How driverless cars can change our lives

Working while speeding down the motorway, no more car write-offs; driverless cars promise great things. However, the social implications of the autonomous car reach far beyond user convenience.

We do not know how the introduction of these cars will affect society’, says Bart van Arem, Professor of Transport Modelling at the TU Delft Transport Institute. ‘Will people still take the train or bicycle if driverless cars perfectly fulfil their transport requirements? And if cars can drive much 

closer to each other on motorways heading into cities, how will this impact traffic in the cities? Perhaps congestion will increase dramatically’. 

Van Arem is behind the STAD (Spatial and Transport Impacts of Automated Driving) project. Alongside TU Delft, this broad collaboration includes partners such as TU Eindhoven, numerous municipalities (including Delft), Rijkswaterstaat, TNO and the Institute for Road Safety Research (SWOV). The aim of the project is to develop future scenarios. 

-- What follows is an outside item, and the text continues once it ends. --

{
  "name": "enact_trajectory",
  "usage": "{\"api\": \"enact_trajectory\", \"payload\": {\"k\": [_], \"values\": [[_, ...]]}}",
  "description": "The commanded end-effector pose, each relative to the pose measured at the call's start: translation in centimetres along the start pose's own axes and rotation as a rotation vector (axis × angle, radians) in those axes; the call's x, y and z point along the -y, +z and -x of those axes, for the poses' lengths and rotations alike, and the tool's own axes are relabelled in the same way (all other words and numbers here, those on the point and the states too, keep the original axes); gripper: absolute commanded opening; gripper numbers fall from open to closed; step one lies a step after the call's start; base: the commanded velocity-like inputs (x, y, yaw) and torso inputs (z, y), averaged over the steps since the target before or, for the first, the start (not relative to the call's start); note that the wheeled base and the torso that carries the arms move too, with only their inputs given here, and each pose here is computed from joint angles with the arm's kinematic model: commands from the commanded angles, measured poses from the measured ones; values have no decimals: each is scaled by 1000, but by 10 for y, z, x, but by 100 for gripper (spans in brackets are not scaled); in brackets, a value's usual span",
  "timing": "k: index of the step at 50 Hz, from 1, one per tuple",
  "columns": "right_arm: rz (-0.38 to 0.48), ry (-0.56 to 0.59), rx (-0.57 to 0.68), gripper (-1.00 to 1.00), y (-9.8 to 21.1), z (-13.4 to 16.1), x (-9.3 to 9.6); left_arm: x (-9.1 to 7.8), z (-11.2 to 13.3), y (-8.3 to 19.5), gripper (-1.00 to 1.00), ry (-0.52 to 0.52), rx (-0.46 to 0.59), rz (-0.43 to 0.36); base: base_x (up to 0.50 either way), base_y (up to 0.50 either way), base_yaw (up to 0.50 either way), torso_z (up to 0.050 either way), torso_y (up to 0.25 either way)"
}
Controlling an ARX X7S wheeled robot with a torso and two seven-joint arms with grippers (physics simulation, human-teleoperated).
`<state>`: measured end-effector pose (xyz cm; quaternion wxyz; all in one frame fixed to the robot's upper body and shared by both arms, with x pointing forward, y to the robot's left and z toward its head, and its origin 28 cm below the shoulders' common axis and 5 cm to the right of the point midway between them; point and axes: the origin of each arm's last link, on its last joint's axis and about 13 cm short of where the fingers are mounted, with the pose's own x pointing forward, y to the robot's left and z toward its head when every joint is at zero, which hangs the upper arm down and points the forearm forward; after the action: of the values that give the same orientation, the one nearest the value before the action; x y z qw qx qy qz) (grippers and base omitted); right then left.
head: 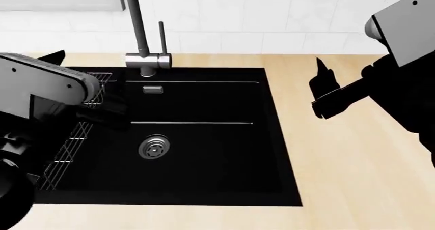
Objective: Pick and place the shaker into the drawer. Then close the cabinet.
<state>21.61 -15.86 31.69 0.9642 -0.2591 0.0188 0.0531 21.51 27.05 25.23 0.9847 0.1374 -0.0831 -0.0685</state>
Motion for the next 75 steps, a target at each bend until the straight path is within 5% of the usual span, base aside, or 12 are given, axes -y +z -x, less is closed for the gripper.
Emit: {"api": "enact_trajectory", "payload": {"k": [1,19,75], "values": [[-5,8,-13,100,-6,4,3,10,20,-18,100,-34,-42,-104,6,-500,0,0,0],[-78,15,-97,100,-38,-8,1,10,21,-24,100,-26,-53,-103,6,-500,0,0,0],[-74,18,-96,100,-39,-7,-2,14,23,-30,100,-46,-59,-98,34,-500,0,0,0]]}}
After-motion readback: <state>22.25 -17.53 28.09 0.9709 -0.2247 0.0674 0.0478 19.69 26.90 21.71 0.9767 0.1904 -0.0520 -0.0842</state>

‘We conduct surveys and run economic models taking the so-called ‘value of travel time’ into account’, explains Van Arem. ‘People will essentially experience distance and travel times differently. Perhaps they will start living further away from work. A two-hour commute is less of an issue if you can spend that time working. It then counts towards your work hours’. 

The STAD project researchers also explore the infrastructural adjustments required to clear a path for driverless cars. ‘We explore whether it is sensible to already start building separate lanes for driverless cars, and which obstacles need to be removed. Roadside advertisement boards, for example. These may confuse the car sensors’. 

Anyone thinking that fully autonomous transport is simply a pipe dream is in for a surprise. Within a few years, expect to see a sign on the TU Delft campus warning of autonomous traffic. As an experiment, Van Arem wants to launch a shuttle service with self-driving minibuses on Technopolis. ‘Such vehicles are already on the market. They are quite basic, but you can add all sorts of artificial intelligence to them. Software to allow the minibus to anticipate pedestrians, for example’.